Tuer une fourmi n'est cause de remords. Celle-ci cependant avait fait des efforts Pour vaincre le danger et demeurer en vie, Dépensant jusqu'au bout une immense énergie.
On tue une fourmi venue se satisfaire Dans un garde-manger où à l'aise elle flaire On s'étonne fâché, qu'elle ait su pénétrer Dans cet endroit fermé qui cache ses attraits.
On ne voit qu'un moyen : taper sur la coupable Qui, immédiatement, file et se croit capable, De se rendre invisible plaquée sur une boîte. Il faut tout chambouler car l'intruse est adroite.
Or quand elle est bloquée, l'assiégée non rendue, Se débat acharnée mais sa peine est perdue. Sans aucune pitié pour l'ardente guerrière, On l'écrase et l'emporte comme grain de poussière.

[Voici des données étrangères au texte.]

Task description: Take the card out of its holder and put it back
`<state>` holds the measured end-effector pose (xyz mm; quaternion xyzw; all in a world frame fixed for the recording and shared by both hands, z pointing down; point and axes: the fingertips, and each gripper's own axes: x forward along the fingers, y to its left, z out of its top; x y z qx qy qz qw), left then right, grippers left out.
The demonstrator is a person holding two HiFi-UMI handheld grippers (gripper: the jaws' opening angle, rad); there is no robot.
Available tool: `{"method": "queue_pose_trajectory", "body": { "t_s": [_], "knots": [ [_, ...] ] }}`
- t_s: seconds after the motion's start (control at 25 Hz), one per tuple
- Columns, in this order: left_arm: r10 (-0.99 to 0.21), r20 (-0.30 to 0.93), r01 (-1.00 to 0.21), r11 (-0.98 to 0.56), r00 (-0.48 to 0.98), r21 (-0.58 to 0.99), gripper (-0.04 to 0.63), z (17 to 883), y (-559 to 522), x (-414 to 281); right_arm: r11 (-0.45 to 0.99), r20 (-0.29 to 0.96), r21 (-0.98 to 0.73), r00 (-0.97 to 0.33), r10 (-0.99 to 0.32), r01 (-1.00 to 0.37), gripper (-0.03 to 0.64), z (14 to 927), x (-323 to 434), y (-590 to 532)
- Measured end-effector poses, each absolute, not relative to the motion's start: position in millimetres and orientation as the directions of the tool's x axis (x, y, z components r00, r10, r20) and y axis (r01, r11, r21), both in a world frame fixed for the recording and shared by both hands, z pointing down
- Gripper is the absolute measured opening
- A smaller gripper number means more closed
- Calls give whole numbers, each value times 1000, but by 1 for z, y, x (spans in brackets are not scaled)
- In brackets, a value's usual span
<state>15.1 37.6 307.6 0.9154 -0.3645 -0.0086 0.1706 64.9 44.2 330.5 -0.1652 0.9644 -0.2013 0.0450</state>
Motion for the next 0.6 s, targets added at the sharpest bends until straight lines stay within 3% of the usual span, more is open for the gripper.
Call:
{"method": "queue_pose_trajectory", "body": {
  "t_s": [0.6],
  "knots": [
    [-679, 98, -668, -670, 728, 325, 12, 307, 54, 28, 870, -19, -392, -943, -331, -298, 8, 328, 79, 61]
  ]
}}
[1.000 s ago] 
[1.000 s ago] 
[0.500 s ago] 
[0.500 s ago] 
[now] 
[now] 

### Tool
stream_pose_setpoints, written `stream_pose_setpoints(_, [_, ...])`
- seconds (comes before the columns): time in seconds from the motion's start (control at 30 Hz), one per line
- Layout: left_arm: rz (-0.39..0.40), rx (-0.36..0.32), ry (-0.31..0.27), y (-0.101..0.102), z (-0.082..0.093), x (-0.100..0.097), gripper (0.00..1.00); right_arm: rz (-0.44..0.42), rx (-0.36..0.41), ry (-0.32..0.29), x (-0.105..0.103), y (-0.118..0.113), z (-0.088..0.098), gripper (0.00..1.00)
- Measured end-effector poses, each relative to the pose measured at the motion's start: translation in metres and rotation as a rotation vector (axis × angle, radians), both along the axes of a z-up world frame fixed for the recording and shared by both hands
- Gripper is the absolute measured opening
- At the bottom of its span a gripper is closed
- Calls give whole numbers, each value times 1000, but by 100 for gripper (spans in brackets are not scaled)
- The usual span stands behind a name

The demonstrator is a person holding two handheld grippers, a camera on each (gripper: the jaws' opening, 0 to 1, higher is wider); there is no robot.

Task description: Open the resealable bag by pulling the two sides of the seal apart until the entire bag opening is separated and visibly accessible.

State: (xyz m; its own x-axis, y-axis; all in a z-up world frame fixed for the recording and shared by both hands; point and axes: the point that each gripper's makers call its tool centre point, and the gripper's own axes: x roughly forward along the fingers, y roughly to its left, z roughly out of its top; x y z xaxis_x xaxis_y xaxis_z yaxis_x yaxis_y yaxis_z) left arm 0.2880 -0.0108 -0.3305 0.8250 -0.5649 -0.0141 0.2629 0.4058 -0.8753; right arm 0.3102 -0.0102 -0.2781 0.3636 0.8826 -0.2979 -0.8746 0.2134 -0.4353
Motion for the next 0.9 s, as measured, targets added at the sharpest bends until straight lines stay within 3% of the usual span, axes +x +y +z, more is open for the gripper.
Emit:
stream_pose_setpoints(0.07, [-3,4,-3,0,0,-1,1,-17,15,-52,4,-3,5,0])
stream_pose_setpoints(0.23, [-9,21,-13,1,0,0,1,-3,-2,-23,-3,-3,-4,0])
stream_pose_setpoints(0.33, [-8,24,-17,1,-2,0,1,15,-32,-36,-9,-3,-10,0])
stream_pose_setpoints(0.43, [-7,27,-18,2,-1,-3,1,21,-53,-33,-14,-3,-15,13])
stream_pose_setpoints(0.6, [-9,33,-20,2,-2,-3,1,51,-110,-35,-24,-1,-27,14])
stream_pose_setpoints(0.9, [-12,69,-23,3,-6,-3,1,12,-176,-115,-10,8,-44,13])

La journée avançant, on oublie l'incident. Au jardin, à nouveau, quelques oiseaux prudents, Picorant à leur aise le gazon vert et dense, S'envolent à notre vue, ne prenant nulle chance.
Nous lançons à l'envi de gros morceaux de pain, Sans en séduire aucun; notre espoir reste vain. Ils savent qu'il y a en nous la violence Dont nous-mêmes n'avons aucune conscience.